*Assignment*.
Which lines of the material hold the word "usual"? Copy each one.

*** Begin section ***

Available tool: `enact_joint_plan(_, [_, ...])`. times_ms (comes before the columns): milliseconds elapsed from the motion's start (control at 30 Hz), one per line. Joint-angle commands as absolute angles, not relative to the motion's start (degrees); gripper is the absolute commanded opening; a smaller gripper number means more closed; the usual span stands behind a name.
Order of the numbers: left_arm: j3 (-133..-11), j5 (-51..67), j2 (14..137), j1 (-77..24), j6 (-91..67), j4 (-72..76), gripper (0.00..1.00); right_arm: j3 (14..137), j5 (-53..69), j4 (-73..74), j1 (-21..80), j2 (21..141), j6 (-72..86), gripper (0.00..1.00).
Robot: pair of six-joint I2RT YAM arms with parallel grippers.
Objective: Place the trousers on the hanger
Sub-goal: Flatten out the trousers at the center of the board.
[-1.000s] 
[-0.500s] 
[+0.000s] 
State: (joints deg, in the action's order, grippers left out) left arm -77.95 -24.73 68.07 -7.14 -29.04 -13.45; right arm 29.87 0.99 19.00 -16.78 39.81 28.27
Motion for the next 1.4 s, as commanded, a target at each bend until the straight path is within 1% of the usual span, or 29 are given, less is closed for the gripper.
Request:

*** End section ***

*Answer for the task*.
Available tool: `enact_joint_plan(_, [_, ...])`. times_ms (comes before the columns): milliseconds elapsed from the motion's start (control at 30 Hz), one per line. Joint-angle commands as absolute angles, not relative to the motion's start (degrees); gripper is the absolute commanded opening; a smaller gripper number means more closed; the usual span stands behind a name.
Motion for the next 1.4 s, as commanded, a target at each bend until the straight path is within 1% of the usual span, or 29 are given, less is closed for the gripper.

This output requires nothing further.